Viendo por televisión la corrida del pasado domingo en Insurgentes, veinticinco mil personas en los tendidos y Zotoluco, Morante y Silveti en la arena, ante toros(sic) de Hamdan, uno no podía por menos que dejarse llevar del mosqueo, tal vez indignación, ante aquel desfile de animales de beatífica apariencia y que apenas aguantaban un par de embestidas sin que su esqueleto se tambalease y/o desplomase.
No es la primera vez que ocurre (ahora, antes y mucho antes) , ni allí ni en muchas (demasiadas) plazas del orbe taurino y eso, claro, lleva a los aficionados y la crítica especializada (bueno, no toda) a preguntarse si esa es la Fiesta que queremos, aquella por la que luchar cuando (como ahora, en grado sumo) vienen mal dadas y, sobretodo, si en ella reconocemos los valores que , precisamente, le dan carta de naturaleza.

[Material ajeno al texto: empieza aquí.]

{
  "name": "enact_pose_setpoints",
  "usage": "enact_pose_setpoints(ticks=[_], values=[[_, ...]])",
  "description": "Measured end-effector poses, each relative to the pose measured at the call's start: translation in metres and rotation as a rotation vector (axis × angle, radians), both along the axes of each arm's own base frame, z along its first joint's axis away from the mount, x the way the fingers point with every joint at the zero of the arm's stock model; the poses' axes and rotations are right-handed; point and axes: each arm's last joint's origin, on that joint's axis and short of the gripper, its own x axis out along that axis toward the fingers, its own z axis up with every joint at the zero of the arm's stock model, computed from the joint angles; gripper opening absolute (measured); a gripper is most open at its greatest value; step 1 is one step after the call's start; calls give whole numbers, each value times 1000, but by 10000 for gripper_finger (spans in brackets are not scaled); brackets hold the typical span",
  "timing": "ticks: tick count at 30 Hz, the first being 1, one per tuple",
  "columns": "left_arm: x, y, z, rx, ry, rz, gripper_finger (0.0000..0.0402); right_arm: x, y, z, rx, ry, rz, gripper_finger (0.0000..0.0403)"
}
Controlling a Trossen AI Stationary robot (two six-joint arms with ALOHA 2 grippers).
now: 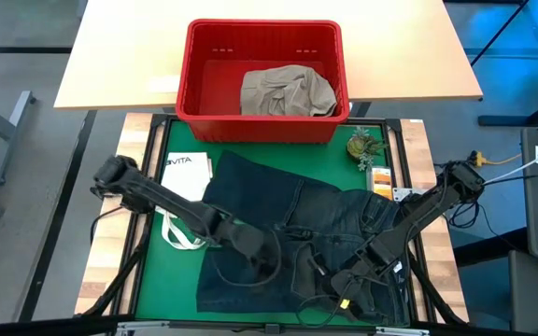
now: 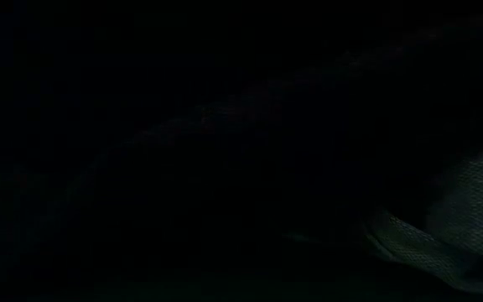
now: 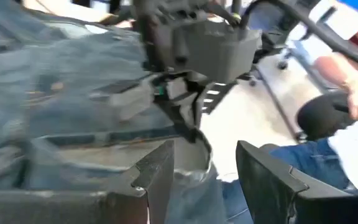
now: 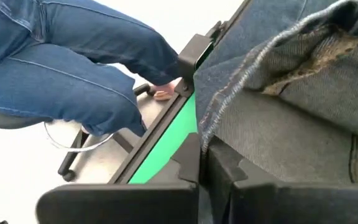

Unos valores que hablan de honestidad, desafío, reto, coraje, superación , creación artística, valor (el del torero)... y en los que el toro (en su integridad) resulta esencial.
En todo eso pensaba viendo la corrida de marras (también lo he pensado ¡ay! otras tardes) pero hubo un momento, media docena a lo sumo, en que la pantalla del televisor dejó de existir como filtro de espacio, tiempo y lugar; el toro endeble se trastocó (vana ilusión) en fiero e imponente uro y , ante mí, se apareció la frágil, inalcanzable, belleza suma del toreo.
Ocurrió cuando Morante desplegó su capote, apenas sostenido por las yemas de unos dedos que son paleta de colores y cincel de esculturas inmateriales, "arte efímero del vuelo". Verónicas aladas, que se fraguan en los recovecos del alma y una media, después otra , de asombroso prodigio. Hubo más , un saleroso galleo por chicuelinas al paso para llevar al toro al caballo (trámite innecesario dadas las circunstancias).
Ahí se podía haber acabado la corrida y todos contentos. Que digo contentos, felices, radiantes. Pero, claro, fue que no y en el marasmo el posible olvido del milagro.
En ese momento me vino a la mente lo leído unos días antes en el blogg que en El Mundo, es tiene un joven cineasta (de dinastía, como tantos toreros) español, Jonás Trueba. Citaba Jonás (no el de la ballena, sino el hijo de Fernando, el sobrino de David) : " El mal y la fealdad se cuidarán solos. Es el bien y la belleza lo que necesita de nuestros cuidados".
No necesita la Tauromaquia que la política certifique lo que ya es por sí misma. Pero esa Fiesta perseguida y calumniada desde fuera y maltratada desde dentro, sólo se preservará, más allá de grandilocuencias e interesadas manipulaciones y apropiaciones, si a una autenticidad sin mácula une voces que la sepan valorar y/o cuidar.
Al hilo de la cita de Jonás, muchos de los males que derivan en fealdades que acosan y se enquistan sobre el toreo tapan el sol de sus bienes y de belleza como la comentada en los lances morantianos. Convendría, pienso, saber desbrozar- para denunciarlos- donde anidan unos (el mal, lo feo) y surgen los otros (el bien, lo bello) y cuando estos se nos aparecen saber valorarlos y, sobre todo, contarlos, cantarlos.
Claro que siempre habrá quien tache, al que así lo haga, de palmero y otras lindezas. Allá ellos con su "sentimiento trágico de la vida".
Ésta, la vida, es demasiado dura, también demasiado frágil, como para vivirla sin- cuando podemos o nos dejan- buscar al menos un atisbo de belleza. Esa belleza que, mira por dónde, los aficionados a los toros (o así nos consideramos) podemos percibir, sentir, en un segundo de toreo. Afortunadamente.